RECITALS. Except for Excluded Assets (the “Excluded Assets”), Assignor desires to assign all of its assets (collectively, the “Assets”) to Assignee, which is a wholly owned subsidiary of Assignor, pursuant to the terms hereof, and Assignee agrees to acquire the Assets pursuant to the terms hereof. The Parties understand and agree that the purpose and intent of this Agreement is to transfer to Assignee all of the Assets, financial and legal liabilities and obligations that constitute the business of Claimsnet.com immediately prior to the acquisition of TransCoastal Corporation.
NOW, THEREFORE, in consideration of the foregoing, the covenants and agreements contained herein, and other good and valuable consideration, the receipt and sufficiency of which are hereby acknowledged, the Parties, intending to be legally bound, hereby covenant and agree as follows:
1. Effective Time. This Agreement and the assignment and assumption provided for in this Agreement shall be effective immediately before the closing of the acquisition of TransCoastal Corporation on the date hereof (the “Effective Time”).
2. Claimsnet.com Name. Included in the Assets is the name Claimsnet.com. Assignor acknowledges that Assignee intends to use the name Claimnet.com as an assumed name and will file assumed name certificates in connection therewith. In the event the all or substantially all of the assets or stock of Assignee is sold to third party, Assignee agrees to change its name to a name not similar to Claimsnet.com.
3. Excluded Assets. Notwithstanding anything to the contrary, the assets (the “Excluded Assets”) set forth on Exhibit A hereto shall not be assigned to Assignee.
4. Assignment by Assignor. As of the Effective Time, Assignor hereby transfers, assigns, conveys and delivers to Assignee, all right, title and interest of Assignor in and to the Assets.
5. Assumption by Assignee. Assignee hereby fully and completely assumes and agrees to perform all of the duties, and be solely responsible for all liabilities debt and all other obligations of Assignor that constitute the Claimsnet.com business of Assignor including those arising prior to, on or after the Effective Time hereof in connection with the Assets.

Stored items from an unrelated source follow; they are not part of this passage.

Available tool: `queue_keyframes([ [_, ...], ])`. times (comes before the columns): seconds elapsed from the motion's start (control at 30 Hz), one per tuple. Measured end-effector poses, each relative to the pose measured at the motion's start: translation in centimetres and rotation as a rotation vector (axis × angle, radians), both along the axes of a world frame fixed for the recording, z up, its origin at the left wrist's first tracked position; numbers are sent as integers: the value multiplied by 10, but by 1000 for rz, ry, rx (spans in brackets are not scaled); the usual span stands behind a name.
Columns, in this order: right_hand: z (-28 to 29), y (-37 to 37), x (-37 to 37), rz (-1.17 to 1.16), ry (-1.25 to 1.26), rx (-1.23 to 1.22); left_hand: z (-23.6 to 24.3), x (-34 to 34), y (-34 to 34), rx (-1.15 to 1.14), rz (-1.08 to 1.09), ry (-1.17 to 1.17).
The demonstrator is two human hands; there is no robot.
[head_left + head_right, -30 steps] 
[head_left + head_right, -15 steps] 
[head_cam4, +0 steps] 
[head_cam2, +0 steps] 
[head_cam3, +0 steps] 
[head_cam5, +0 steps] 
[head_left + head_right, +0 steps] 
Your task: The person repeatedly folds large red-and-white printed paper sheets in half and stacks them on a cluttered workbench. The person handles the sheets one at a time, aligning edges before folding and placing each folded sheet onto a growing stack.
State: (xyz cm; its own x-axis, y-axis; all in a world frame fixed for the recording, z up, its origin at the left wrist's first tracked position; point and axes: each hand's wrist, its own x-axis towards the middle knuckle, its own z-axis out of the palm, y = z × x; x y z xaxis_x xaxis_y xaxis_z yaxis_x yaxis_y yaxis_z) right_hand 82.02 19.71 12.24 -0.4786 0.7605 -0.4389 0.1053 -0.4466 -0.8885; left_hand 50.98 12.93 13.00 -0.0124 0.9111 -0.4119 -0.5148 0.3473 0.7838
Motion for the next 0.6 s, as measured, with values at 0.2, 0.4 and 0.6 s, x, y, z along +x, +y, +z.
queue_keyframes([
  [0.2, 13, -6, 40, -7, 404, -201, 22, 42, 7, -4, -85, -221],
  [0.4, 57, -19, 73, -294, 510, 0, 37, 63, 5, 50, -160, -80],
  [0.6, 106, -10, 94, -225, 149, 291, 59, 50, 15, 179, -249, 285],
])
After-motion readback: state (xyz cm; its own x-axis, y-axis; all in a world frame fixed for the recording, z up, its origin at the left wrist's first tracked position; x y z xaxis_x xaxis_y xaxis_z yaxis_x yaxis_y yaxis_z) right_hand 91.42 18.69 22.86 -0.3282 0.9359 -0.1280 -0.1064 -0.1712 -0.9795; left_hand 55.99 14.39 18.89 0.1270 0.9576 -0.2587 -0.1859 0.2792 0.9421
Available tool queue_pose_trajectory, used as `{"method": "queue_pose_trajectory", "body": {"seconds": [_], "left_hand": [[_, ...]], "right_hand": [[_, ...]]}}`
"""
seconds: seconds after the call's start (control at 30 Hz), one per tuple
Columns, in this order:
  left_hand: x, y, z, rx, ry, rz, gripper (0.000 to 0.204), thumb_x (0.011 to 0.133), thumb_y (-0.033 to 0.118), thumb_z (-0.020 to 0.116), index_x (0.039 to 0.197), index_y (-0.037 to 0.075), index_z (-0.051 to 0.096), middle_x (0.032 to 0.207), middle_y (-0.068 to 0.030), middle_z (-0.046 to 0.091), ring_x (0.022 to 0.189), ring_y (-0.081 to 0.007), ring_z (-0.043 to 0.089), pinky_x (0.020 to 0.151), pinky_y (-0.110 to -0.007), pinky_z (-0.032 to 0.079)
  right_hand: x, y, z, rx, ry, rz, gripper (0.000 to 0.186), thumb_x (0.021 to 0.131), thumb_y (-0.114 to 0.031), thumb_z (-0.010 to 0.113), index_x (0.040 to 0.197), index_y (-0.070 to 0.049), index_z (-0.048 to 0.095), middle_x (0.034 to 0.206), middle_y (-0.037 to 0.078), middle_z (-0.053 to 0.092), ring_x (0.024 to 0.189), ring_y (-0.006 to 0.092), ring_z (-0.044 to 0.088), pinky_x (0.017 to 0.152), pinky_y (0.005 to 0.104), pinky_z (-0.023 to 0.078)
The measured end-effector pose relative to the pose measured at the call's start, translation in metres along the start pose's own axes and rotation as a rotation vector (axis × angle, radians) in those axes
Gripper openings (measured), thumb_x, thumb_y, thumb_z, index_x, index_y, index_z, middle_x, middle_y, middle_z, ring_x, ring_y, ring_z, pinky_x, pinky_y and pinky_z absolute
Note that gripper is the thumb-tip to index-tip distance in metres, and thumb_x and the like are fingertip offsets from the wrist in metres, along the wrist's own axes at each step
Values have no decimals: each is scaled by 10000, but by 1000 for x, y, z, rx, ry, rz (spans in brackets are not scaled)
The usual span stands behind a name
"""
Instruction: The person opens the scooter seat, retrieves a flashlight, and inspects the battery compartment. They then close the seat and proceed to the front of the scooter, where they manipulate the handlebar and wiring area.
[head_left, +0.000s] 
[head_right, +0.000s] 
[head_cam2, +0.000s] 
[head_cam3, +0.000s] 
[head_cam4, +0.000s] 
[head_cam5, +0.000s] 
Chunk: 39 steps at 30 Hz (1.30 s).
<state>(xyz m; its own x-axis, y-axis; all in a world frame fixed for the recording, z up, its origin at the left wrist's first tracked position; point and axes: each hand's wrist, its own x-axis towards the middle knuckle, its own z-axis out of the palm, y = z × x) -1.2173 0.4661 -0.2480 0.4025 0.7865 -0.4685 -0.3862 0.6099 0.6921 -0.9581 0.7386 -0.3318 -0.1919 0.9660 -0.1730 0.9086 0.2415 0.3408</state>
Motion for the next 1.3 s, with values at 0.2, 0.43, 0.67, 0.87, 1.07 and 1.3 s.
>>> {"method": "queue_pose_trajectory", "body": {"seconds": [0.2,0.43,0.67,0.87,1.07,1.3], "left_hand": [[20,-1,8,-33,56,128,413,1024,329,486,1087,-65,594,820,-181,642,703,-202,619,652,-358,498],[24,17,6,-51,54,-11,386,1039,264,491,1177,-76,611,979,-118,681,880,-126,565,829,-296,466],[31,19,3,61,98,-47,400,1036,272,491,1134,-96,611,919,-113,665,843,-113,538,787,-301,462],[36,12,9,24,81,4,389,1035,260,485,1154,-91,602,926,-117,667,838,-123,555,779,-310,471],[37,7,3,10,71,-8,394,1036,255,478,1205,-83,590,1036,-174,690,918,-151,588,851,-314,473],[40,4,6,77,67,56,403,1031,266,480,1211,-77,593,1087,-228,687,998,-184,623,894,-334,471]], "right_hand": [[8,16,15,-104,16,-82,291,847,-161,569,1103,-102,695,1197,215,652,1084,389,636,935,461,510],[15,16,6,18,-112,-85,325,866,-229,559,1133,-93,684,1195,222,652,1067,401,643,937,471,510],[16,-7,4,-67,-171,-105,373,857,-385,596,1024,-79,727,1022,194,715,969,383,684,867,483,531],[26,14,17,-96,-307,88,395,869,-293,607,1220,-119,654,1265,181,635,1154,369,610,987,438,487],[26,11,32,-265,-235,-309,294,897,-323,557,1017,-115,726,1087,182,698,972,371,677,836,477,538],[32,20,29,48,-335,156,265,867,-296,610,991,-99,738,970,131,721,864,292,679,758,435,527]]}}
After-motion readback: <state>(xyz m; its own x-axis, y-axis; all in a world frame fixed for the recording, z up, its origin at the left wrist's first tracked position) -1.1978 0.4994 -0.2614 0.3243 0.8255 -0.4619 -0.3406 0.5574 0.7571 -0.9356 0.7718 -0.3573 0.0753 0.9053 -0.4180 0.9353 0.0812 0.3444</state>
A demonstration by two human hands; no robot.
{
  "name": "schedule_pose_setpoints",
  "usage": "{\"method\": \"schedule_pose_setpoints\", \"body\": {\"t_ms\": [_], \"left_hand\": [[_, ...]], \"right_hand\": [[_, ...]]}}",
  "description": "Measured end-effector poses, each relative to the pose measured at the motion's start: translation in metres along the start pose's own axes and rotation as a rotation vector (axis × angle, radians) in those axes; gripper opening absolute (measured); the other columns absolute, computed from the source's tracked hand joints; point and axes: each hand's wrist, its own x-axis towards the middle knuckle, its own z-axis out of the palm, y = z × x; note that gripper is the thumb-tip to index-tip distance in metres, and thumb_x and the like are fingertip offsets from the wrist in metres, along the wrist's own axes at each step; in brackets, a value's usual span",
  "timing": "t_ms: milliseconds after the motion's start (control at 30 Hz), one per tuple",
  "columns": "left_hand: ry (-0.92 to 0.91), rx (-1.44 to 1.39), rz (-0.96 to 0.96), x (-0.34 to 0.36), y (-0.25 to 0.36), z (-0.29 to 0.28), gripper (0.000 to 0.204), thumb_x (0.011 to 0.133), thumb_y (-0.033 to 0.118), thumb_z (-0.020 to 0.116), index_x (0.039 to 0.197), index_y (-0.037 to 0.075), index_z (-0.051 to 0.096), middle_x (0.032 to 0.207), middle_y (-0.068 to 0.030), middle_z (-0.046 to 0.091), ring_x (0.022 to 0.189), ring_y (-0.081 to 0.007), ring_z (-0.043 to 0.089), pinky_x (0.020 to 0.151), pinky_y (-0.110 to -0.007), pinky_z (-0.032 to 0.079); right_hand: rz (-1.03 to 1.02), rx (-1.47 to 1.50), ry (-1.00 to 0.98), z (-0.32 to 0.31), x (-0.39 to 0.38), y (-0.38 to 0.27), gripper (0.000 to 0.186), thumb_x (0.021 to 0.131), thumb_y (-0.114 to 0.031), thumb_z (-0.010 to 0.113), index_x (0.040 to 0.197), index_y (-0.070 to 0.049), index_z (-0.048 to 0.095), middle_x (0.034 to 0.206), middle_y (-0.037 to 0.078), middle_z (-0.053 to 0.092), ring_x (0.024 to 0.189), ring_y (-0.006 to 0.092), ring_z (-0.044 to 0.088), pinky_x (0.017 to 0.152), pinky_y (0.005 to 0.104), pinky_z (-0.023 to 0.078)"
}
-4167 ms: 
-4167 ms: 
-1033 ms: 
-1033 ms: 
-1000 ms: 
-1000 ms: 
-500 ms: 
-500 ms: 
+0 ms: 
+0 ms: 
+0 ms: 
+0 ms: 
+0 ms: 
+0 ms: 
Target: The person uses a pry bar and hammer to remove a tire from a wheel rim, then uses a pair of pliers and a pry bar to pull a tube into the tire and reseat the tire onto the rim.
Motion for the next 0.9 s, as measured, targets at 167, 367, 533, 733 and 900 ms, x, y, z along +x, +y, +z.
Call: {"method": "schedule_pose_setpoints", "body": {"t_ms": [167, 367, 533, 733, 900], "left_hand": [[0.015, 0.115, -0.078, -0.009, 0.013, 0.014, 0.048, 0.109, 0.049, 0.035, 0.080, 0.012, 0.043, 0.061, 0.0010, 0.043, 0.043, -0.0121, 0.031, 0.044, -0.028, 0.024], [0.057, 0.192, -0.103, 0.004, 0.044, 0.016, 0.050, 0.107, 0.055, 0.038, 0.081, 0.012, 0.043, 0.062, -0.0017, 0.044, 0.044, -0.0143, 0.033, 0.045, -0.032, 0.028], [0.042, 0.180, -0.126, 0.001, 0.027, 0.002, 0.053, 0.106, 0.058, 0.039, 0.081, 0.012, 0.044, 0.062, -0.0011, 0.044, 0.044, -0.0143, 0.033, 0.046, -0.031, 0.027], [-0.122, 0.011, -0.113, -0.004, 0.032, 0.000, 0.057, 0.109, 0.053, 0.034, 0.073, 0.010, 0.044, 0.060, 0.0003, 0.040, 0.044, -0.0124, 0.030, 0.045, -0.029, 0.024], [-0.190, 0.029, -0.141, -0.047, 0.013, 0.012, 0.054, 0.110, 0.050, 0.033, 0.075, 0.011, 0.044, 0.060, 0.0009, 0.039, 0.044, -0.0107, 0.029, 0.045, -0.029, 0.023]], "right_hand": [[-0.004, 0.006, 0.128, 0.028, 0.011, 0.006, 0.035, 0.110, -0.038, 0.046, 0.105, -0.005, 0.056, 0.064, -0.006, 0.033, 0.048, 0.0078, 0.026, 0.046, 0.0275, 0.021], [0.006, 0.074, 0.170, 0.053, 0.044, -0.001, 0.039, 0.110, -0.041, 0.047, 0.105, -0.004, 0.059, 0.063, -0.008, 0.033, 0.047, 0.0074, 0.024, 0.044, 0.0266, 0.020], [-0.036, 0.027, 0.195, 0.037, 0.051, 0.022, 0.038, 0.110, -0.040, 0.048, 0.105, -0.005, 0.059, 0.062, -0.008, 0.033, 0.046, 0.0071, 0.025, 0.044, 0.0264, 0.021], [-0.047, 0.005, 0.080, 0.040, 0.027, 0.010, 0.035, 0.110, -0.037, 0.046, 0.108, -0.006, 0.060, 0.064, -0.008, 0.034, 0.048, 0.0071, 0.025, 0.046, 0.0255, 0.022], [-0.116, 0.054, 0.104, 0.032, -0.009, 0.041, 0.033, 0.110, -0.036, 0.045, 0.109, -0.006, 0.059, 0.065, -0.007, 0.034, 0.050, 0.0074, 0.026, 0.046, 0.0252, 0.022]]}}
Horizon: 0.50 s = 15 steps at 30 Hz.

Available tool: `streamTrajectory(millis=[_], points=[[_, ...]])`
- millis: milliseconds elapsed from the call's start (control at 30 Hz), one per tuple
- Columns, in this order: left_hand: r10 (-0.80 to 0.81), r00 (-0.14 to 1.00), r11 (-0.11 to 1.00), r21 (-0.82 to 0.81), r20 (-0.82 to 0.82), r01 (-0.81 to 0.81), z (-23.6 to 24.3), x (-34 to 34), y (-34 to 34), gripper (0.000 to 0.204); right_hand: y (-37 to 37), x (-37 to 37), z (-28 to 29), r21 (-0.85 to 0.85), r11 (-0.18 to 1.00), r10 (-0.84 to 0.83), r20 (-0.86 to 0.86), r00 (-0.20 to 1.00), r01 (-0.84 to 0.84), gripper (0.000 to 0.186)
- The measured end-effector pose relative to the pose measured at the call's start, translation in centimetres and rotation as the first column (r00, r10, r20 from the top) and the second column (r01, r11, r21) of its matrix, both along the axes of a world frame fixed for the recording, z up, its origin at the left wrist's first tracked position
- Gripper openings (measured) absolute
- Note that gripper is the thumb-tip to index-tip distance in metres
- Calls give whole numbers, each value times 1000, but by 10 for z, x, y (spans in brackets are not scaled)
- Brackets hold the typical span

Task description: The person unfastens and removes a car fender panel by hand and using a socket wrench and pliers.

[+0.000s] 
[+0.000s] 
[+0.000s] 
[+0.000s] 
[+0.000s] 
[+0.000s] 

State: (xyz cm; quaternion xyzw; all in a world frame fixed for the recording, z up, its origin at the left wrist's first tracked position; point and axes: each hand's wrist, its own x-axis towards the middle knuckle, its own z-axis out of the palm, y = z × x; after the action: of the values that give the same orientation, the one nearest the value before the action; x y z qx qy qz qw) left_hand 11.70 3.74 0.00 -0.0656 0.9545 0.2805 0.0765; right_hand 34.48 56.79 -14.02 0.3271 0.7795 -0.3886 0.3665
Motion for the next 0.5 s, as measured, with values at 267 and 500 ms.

6. Indemnification. Assignee hereby agrees to fully and completely indemnify, defend, and hold harmless Assignor with respect to any duty, all liabilities, debt and all other obligations constituting the Claimsnet.com business of Assignor immediately prior to the acquisition of TransCoastal Corporation or in connection with the Assets for events arising prior, on or after the Effective Time.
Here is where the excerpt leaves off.